Neubauer Collegium for Culture and Society Organization Logo Neubauer Collegium for Culture and Society

Exhibition

Palimpsests: Visual Idioms of Enslavement in the Nineteenth Century and their Afterlives

05.23.2023 04:00 PM

Event Summary

Detail from Jori Minaya, Upkeepers (2021), courtesy of the artist.

The Working Group on Slavery and Visual Culture was pleased to announce the launch of its second digital exhibit, Palimpsests: Visual Idioms of Enslavement in the Nineteenth Century and their Afterlives, available on the digital platform The Visual Afterlives of Slavery. This collaborative exhibit unearthed various modes in which nineteenth-century visual idioms of enslavement endure in present-day constructions of Blackness as a site for policing, discipline, labor, desire, love, death, and/or pity, as well as the challenged responses offered by contemporary artists across the Americas to that legacy. The conceptual figure that organized this exploration is the palimpsest—the idea of a primary inscription that both persists and is disfigured underneath the surface of a new one.


Contributors:


Paulina Alberto
(Harvard University)

Nohora Arrieta (University of California, Los Angeles)

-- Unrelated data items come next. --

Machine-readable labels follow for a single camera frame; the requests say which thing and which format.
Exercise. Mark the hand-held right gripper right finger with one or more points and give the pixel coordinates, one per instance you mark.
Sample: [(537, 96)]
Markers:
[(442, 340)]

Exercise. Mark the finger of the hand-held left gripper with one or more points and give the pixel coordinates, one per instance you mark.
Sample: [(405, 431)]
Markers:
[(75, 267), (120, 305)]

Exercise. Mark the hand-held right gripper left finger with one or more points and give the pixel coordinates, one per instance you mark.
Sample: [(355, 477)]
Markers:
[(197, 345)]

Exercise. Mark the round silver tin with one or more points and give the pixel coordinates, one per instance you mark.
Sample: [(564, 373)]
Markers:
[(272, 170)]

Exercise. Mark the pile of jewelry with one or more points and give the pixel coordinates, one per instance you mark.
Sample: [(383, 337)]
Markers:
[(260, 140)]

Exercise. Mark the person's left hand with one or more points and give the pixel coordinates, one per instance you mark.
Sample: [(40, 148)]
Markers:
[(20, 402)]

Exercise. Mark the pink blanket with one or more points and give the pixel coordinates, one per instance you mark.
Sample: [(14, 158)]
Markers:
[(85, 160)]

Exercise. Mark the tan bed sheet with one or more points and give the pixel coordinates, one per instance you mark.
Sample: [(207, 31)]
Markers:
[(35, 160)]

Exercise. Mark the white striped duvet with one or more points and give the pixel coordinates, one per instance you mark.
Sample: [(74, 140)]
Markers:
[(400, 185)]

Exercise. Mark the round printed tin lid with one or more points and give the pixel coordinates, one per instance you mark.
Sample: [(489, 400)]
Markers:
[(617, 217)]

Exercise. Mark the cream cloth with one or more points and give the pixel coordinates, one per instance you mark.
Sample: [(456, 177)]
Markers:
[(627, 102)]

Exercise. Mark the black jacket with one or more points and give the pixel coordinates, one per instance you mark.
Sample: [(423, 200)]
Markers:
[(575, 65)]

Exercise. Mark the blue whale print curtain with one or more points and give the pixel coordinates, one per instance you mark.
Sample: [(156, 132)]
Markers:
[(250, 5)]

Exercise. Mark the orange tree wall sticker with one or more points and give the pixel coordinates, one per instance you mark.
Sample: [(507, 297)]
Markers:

Danielle Bainbridge (Northwestern University)

Allyson Nadia Field (University of Chicago)

Brodwyn Fischer (University of Chicago)

Isabela Fraga (Stanford University)

María de Lourdes Ghidoli (University of Buenos Aires)

Mary Hicks (University of Chicago)

Alejandro de La Fuente (Harvard University)

Agnes Lugo-Ortiz (University of Chicago)

Kaneesha Parsard (University of Chicago)

Danielle Roper (University of Chicago)

Lilia Schwarcz (University of São Paulo)

Deborah Thomas (University of Pennsylvania)

Tamara Walker (Barnard College)


This exhibit was part of the Working Group on Slavery and Visual Culture project Visual Regimes of Enslavement and Their Afterlives, sponsored by the Neubauer Collegium.